### Exercise data ###
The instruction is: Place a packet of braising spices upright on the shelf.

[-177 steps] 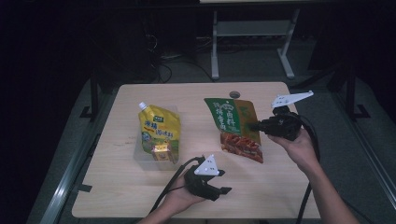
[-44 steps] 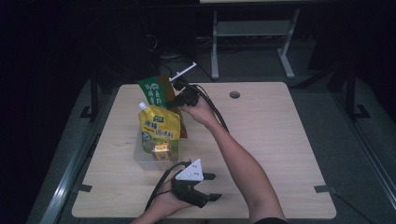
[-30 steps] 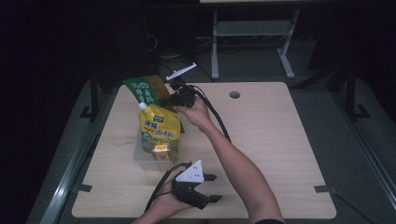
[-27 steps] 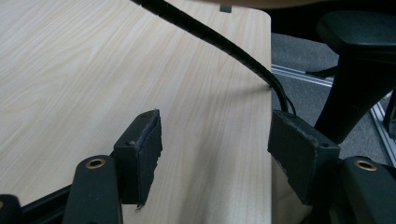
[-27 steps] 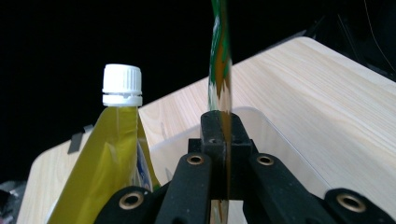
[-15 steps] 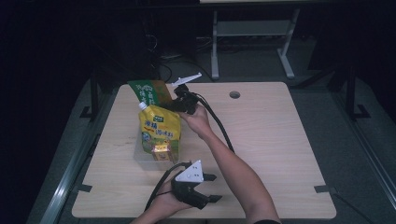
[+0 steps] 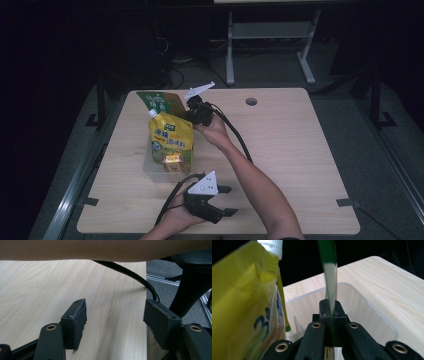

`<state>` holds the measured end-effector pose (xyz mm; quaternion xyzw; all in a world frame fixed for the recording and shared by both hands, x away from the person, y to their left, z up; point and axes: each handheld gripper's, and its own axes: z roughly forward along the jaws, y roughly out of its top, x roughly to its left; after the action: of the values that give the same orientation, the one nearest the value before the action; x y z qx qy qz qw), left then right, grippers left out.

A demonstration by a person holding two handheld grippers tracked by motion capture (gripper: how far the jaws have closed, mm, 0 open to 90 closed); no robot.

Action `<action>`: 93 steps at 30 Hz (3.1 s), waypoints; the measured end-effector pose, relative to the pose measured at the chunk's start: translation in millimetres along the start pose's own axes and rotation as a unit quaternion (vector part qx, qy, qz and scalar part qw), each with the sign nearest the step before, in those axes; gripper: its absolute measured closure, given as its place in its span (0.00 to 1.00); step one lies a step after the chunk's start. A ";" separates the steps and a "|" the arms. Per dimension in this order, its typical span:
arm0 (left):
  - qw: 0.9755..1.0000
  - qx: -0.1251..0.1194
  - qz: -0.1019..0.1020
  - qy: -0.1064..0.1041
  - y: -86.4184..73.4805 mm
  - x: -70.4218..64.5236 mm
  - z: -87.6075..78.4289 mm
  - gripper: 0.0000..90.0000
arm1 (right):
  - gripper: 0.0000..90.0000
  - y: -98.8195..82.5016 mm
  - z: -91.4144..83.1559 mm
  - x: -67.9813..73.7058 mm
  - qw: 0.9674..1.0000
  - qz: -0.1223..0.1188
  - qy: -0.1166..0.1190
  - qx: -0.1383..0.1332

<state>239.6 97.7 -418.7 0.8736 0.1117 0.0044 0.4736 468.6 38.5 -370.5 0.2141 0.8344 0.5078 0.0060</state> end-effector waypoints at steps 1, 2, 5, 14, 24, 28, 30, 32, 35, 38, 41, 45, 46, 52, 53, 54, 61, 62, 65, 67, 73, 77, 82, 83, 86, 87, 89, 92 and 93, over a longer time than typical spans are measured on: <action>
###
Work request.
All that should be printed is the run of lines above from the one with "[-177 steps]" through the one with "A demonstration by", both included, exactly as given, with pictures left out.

Answer to this task.
[-177 steps] 
[-44 steps] 
[-30 steps] 
[-27 steps] 
[-27 steps] 
[-15 steps] 
[+0 steps] 

`<state>` holds the measured end-effector pose (xyz mm; quaternion xyzw; all in a world frame fixed for the recording and shared by both hands, x away from the person, y to their left, z up; point and axes: each handheld gripper's, and its own axes: z roughly forward along the jaws, y roughly out of its top, x roughly to its left; after the action: of the values that give the same orientation, the one nearest the value before the action; x y z qx qy qz qw), left then right, grippers left out.

A demonstration by a person holding two handheld grippers tracked by motion capture (gripper: how far the jaws have closed, mm, 0 open to 90 closed); no robot.

The answer contains nothing further.